Culture  /  Museum Review

Ben Shahn, the Lefty Artist Who Was Left Behind

Shahn was an American phenomenon, but a new retrospective suggests that we’ve come to prize his politics over his accomplishments.

“Ben Shahn, On Nonconformity,” the new show at the Jewish Museum, is the first retrospective of Shahn’s work in America since 1978. It reportedly had a difficult time finding a U.S. home after it opened, at Madrid’s Museo Reina Sofía, in 2023, and one can see why. The curators seem to have licked a finger and held it to the political winds. As the catalogue states, the exhibition intends to read Shahn’s paintings, posters, drawings, and photographs “through the lens of contemporary diversity and equity perspectives.” There’s no outpouring of new research, no bigger-than-ever assemblage of buried or forgotten work. Instead, the gambit here is to shock-paddle Shahn back to life, as an unsung national hero: a progressive who rallied to the causes of labor, civil rights, and social welfare, and whose art we should appreciate because of his exemplary politics. The mystery that the show never addresses is why people once cared so much about his art—and why we should, today.

Shahn was born in Lithuania in 1898, under the fist of Russian rule, and arrived at Ellis Island in 1906, with more than a hundred thousand other Jews from Eastern Europe. He apprenticed as a lithographer, learning to mix acid, sharpen chisels, and prep lithography stones before progressing to letters, drilling himself for months on the roman alphabet. While working on and off, he paid his way through classes at N.Y.U., City College, and the National Academy of Design, and deepened his arts education on trips to Europe and North Africa. His most important influence, though, remained lithography—its limestone and grease pencil—and the engraver’s chisel. These tools molded Shahn as a draftsman and gave him a signature style, even in his paintings. Look at almost any canvas and you can see his rough black line at work, corralling and structuring muddy splotches of paint.

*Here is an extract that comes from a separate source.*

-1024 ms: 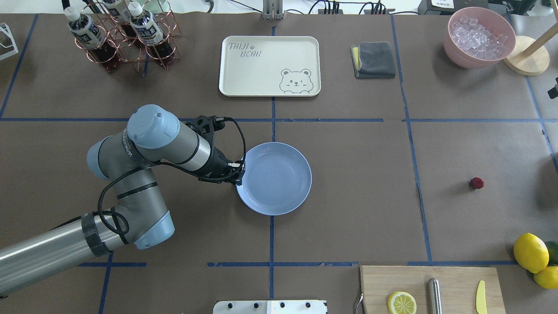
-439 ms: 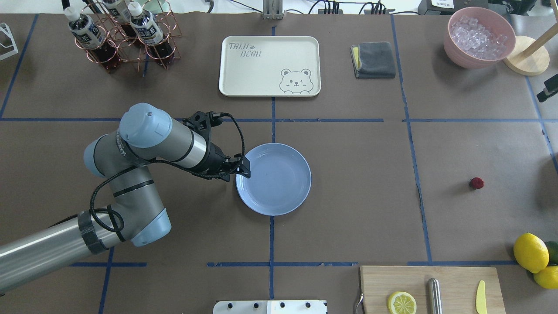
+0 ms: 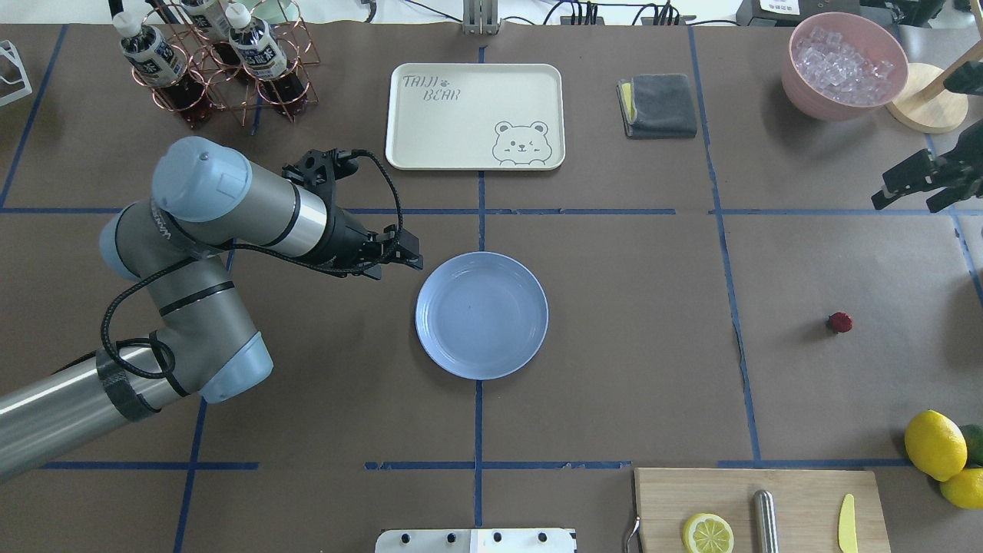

The show offers no glimpse of Shahn’s apprentice years or French-modernist flailing, when he fell under the spell of Cézanne, Matisse, and Rouault, and instead begins with Shahn’s most famous piece: “The Passion of Sacco and Vanzetti” (1931-32). It usually lives downtown, at the Whitney Museum, and here it’s mounted so that it can be seen from the sidewalk on Ninety-second Street, even before you hit the security line. In 1927, Nicola Sacco and Bartolomeo Vanzetti, two working-class Italian anarchists charged with murder, were sent to the electric chair in Massachusetts, setting off protests around the world. Shahn puts the bodies of Sacco and Vanzetti at the foot of the painting, in their coffins, and above them the three members of the Lowell Committee, who affirmed the guilty verdict. The piece, as the title suggests, is a modern-day Crucifixion.